Friedman: Let me respond to this by telling you about a saying often heard in our home when our children were young (my wife and I have been married for nearly 40 years and we have three children in their late 20’s and early 30’s). The saying was “everyone’s different.” It was a kind of a mantra we expressed to teach them that everyone has different needs and interests and that what we valued was celebration of these differences and an equitable—but certainly not equal—allocation of resources to each child. Fairness, not sameness, was and is the goal.

Duncan: What are some effective strategies for negotiating with a boss or other business colleagues on issues that impact one’s needs as a parent?

Friedman: The most important success factor in creating new ways of working that make you a better parent is to start with how any such change will demonstrably improve your performance at work.
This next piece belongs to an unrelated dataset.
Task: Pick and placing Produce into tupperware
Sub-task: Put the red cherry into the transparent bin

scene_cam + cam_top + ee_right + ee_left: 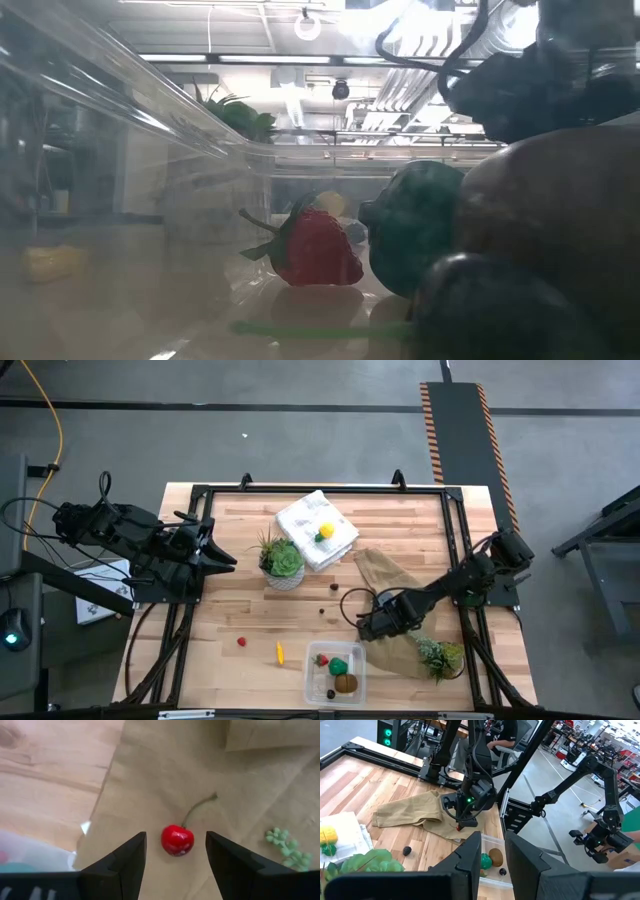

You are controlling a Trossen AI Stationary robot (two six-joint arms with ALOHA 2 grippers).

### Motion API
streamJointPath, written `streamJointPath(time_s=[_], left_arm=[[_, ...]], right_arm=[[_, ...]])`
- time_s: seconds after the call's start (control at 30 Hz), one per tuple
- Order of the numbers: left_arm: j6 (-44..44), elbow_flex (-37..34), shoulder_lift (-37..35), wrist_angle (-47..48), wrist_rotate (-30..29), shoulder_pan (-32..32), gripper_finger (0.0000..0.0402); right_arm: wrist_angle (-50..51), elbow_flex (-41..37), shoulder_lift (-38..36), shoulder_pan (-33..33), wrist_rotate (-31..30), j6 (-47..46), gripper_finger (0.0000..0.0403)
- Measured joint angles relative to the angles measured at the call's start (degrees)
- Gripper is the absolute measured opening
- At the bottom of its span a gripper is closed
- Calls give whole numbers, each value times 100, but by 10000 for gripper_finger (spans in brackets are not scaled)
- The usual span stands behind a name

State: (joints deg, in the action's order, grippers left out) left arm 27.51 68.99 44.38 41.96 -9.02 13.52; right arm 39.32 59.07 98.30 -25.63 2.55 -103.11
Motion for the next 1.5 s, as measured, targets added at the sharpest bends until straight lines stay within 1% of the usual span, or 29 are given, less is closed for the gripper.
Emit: streamJointPath(time_s=[0.8,1.0,1.2,1.37,1.5], left_arm=[[-9,0,0,24,0,0,76],[-13,0,0,24,0,-1,76],[-16,0,0,24,0,0,76],[-7,0,0,24,0,0,76],[-4,0,0,24,0,0,76]], right_arm=[[5,0,0,51,118,154,194],[-113,-4,160,62,267,224,194],[-237,10,312,11,284,184,194],[-316,9,426,9,492,230,173],[-366,9,424,11,376,264,146]])
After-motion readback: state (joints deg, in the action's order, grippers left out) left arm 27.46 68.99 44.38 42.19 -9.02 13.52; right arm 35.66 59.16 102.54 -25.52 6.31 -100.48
When you approach your boss with an idea for change—let’s say you want to be off-line on Wednesdays from 4 PM onward—it’s useful to frame it as an experiment, as in “I believe this will result in my being less distracted and more energized and I’ll get better results in ways that you, dear boss, will appreciate. How about if we try this for a month or so and if things don’t get better, from your perspective, then we can stop, or try something else. OK?” In this approach, you’re not demanding a permanent (i.e., scary) change, and your goal is to produce better results. So it’s more likely you’ll get the green light than otherwise.

Duncan: How can grandparents make best use of the parenting and leadership approaches you teach?

FriedmanWhen we sent our book to various business leaders, scholars, and policy advocates for early reviews, every one of them who was of a certain age replied with something to this effect—“I wish I had this when I was just starting out as a parent. My kids, who are raising kids now, need this book!”

Of course, grandparents can be critically important in the lives of their children and grandchildren. And they are best positioned to have a positive impact if they put their own needs to the side and focus as much as they can on knowing how, from the perspective of their children, they can be of most value.

It starts, just as it does with parents, with knowing what you care about, why being a grandparent is important to you, and then actively inquiring of those around you as to what they need from you. Try new ways of doing things that serve others—your progeny, in this case—and see what you discover as you help to take those you love along with you to a better tomorrow.